Leonardo DiCaprio regards Alain Delon as one of the "coolest actors in the history of cinema". The Canadian actor Keanu Reeves asserts that Delon is his role model as an actor: "He's such a charismatic actor. I think he has something in him between tension and melancholy." British director Matthew Vaughn compares actor Michael Caine to Alain Delon, suggesting the unique cinematic influence of these two actors in their respective countries. British actor Clive Owen says he is fascinated by Alain Delon's "natural grace", considering Le Samouraï and La Piscine among his favorite films. Joseph Losey, an American director, expressed his admiration for Alain Delon, saying, "Alain is one of those rare talents who can be honored as being difficult. To me, this word means professionalism, demand, dedication to work, warmth, and love. He's not a man to play with, but a man you can rely on." American producer Robert Evans paid tribute to Delon in his memoirs The Kid Stays in the Picture – Hyperion Books, 1994, considering him as his "brother in life as in cinema" and "the most beautiful actor in Europe".

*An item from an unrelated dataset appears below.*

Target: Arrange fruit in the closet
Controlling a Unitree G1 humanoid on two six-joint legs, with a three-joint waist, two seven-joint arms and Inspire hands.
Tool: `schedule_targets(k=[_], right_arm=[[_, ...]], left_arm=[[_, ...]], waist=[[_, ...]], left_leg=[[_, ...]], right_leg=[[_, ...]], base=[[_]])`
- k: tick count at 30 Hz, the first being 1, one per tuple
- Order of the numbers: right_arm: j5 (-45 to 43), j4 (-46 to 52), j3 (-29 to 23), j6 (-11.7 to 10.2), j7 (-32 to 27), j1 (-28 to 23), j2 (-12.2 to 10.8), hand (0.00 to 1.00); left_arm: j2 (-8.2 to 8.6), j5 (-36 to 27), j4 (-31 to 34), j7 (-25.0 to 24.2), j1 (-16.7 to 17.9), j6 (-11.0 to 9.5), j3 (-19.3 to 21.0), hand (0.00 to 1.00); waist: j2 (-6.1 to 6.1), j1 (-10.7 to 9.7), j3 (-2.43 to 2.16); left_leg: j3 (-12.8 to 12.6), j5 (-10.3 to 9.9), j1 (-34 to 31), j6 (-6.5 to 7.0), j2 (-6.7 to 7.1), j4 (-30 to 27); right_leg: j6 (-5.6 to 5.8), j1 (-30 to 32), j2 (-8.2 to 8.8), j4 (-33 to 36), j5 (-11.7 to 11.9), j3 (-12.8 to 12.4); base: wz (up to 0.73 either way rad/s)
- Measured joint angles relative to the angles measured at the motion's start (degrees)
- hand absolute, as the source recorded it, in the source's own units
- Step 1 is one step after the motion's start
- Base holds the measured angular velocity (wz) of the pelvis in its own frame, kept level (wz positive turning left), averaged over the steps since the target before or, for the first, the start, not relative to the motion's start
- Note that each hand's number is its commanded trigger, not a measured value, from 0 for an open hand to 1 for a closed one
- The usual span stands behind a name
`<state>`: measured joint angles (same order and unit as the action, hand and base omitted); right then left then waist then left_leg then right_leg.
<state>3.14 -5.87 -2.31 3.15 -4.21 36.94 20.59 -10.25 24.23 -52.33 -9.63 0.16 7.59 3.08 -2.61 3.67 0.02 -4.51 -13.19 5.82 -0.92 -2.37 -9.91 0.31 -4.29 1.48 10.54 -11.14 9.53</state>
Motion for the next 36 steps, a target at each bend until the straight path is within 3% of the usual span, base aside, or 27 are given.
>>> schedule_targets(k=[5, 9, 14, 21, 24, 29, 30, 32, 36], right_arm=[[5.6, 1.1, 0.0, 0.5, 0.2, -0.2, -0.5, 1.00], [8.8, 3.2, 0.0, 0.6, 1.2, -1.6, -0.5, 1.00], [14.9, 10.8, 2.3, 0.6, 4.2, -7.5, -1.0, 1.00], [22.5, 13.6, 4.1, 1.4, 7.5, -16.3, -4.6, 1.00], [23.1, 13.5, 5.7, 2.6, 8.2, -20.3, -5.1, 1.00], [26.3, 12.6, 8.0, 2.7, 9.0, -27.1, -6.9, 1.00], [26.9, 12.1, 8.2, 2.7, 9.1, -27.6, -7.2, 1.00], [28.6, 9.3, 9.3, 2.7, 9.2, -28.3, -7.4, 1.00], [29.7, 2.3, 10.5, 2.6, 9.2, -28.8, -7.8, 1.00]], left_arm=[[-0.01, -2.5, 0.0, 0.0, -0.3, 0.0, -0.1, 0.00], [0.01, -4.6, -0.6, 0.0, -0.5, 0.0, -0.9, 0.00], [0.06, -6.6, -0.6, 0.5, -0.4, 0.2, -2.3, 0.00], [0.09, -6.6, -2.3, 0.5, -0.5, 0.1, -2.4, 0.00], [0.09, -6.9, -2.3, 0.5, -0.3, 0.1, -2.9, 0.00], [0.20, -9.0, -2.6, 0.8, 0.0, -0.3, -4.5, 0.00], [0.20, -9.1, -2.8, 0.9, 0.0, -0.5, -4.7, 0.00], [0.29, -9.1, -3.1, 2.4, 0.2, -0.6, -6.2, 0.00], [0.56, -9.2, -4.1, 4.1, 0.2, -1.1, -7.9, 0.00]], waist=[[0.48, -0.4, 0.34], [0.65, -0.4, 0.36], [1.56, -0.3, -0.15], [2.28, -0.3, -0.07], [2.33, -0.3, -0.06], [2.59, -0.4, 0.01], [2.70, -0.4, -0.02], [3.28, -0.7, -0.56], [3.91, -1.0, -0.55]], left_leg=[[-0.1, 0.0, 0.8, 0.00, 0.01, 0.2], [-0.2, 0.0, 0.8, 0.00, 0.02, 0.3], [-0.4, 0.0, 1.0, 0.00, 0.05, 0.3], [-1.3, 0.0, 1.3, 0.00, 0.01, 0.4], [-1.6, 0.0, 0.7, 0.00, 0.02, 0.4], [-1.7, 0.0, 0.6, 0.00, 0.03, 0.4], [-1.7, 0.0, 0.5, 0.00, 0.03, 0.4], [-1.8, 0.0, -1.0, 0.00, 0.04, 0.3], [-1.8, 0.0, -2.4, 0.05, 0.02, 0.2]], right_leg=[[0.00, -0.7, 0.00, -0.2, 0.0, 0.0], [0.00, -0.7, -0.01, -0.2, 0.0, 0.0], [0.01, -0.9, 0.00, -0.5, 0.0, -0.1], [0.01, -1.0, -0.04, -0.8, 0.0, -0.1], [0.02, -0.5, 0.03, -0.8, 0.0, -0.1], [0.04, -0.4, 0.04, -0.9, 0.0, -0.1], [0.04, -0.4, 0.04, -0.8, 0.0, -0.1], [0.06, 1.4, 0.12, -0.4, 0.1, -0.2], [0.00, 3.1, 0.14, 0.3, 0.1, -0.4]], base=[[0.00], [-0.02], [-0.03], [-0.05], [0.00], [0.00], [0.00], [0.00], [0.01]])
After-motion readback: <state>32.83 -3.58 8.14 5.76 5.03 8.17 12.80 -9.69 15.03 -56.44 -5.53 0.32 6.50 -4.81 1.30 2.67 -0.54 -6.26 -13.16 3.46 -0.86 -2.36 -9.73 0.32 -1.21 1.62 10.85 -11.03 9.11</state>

=== Cinematic influence ===
Alain Delon's interpretations have influenced many colleagues, both in France and internationally, especially thanks to his role in Le Samouraï (The Samurai), often cited as one of the most influential films in history. Director Jean-Pierre Melville wrote the film for Alain Delon and describes the genesis of this film:

Suddenly, [Delon] looked at his watch and stopped me: "You've been reading the script for seven-and-a-half minutes and there hasn't been a word of dialogue … that's good enough for me. I'll do the film. What's the title?" Le samouraï I told him … and he then led me to his bedroom: all it contained was a leather couch and a samurai lance, his sword and dagger.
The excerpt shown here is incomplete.